あの日、桜のキミに恋をした
Side 康介


頭を冷やしたい、なんてカッコつけたことを言ったけど、結局のところ俺はただ拗ねているだけだった。


文化祭を案内するくらいには仲のいい男友達がいたことも、俺に相談なくソイツを優先されたことも。


どれも大したことないものばかり。


——めんどくせェ男だな、俺……。


あの日、教室の扉を開けた時に立っていた男が彼女の言う〝小林くん〟だということはすぐに分かった。


成績優秀で、真面目そうな、俺とは正反対のタイプ。


勝手にメガネをかけた陰キャそうな顔かと思ってたのに、普通にイケメンだったからそれもなんか悔しかった。


由奈は何で俺なんかと付き合ってるんだろう。


普通に、もっと良い奴がいるはずなのに。


髪を切って、高校に入ったくらいで自分が変われたつもりになっていたのではないかと不安になった。

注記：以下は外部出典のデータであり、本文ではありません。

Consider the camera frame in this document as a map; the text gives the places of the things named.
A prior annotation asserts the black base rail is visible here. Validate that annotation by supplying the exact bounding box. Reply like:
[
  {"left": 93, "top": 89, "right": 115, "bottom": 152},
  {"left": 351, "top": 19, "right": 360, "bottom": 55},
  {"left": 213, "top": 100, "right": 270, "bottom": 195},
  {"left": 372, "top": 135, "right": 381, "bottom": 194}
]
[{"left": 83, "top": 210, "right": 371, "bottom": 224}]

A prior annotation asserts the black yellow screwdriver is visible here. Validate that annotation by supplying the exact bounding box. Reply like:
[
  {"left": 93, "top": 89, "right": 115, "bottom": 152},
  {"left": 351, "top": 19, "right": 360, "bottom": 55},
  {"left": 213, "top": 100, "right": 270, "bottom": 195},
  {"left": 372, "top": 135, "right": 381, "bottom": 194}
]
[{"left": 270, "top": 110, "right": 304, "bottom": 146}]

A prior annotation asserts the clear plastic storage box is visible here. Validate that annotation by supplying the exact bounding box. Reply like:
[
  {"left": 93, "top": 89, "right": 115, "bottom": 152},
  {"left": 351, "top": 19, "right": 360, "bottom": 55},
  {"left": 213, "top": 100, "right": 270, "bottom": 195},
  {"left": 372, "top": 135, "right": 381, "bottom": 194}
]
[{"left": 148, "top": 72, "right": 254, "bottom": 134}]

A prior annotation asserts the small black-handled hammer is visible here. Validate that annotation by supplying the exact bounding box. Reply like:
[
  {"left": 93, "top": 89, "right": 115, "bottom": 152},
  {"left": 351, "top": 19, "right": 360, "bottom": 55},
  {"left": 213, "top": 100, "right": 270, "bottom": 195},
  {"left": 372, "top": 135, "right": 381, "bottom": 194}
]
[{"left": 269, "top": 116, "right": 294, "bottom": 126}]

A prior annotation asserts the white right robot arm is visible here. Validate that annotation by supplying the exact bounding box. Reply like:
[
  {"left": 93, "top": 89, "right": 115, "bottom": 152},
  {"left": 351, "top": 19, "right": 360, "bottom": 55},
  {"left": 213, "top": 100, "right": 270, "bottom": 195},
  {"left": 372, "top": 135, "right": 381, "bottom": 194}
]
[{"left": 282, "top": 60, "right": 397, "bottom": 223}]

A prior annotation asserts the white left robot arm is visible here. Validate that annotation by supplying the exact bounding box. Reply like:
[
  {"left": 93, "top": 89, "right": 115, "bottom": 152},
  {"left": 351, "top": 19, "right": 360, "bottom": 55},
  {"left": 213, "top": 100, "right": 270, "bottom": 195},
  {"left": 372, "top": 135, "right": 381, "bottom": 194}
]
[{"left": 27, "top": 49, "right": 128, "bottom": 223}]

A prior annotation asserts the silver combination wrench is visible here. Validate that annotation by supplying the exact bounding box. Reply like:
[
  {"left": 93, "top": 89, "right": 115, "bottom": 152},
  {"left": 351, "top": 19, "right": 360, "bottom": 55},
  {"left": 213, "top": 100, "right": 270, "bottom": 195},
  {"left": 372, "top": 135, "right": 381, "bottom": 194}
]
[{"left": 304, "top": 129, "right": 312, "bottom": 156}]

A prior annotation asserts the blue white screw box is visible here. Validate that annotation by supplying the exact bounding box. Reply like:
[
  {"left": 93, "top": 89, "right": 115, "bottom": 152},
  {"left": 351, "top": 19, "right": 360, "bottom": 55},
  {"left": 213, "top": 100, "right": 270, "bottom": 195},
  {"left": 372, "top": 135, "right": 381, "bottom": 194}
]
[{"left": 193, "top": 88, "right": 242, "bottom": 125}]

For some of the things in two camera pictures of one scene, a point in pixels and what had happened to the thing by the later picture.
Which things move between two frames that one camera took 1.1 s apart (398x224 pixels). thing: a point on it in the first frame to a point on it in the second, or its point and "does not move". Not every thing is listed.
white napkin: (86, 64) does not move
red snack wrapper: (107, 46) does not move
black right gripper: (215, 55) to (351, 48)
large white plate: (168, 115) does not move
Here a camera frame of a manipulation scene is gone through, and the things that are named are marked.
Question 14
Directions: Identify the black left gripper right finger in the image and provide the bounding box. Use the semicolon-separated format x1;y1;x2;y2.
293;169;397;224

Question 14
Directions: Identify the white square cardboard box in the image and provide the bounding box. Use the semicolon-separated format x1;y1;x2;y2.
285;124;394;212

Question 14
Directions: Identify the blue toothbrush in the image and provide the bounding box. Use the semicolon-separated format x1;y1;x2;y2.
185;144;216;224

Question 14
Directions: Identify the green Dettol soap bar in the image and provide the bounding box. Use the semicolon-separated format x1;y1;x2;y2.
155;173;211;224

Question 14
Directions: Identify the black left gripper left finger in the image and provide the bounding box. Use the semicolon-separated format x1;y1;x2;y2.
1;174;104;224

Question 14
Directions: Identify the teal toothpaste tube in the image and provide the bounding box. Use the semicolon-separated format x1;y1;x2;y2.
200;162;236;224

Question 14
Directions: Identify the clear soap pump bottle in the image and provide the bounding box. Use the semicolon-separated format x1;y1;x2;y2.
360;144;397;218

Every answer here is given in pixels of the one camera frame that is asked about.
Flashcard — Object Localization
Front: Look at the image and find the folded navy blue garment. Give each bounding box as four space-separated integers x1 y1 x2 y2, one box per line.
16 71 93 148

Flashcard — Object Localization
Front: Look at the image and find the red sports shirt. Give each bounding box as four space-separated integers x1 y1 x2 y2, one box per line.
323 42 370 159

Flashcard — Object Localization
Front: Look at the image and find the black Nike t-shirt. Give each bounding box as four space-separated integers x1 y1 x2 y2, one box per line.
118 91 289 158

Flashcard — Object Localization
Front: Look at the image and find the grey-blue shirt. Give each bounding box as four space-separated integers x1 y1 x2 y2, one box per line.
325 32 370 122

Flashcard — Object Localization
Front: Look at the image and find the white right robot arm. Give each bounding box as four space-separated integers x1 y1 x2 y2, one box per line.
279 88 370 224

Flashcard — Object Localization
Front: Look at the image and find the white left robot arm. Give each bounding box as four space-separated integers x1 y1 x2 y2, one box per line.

結局、中身は何も成長できていないんじゃないかとどんどん自信がなくなっていく。


自分でもよく分からない心の内を人に説明するのが難しくて、あれからずっと由奈とは話せていない。


俺が行っても気まずいだけだから、朝家まで迎えに行くのもやめた。


ただとりあえず駅の改札で彼女が来ることだけは確認している。


なぜそんなことをしてるのか多分不思議に思われてるはずだ。


やっぱ俺は由奈のこと大好きなのだ。


理由はシンプルに、ただそれだけ。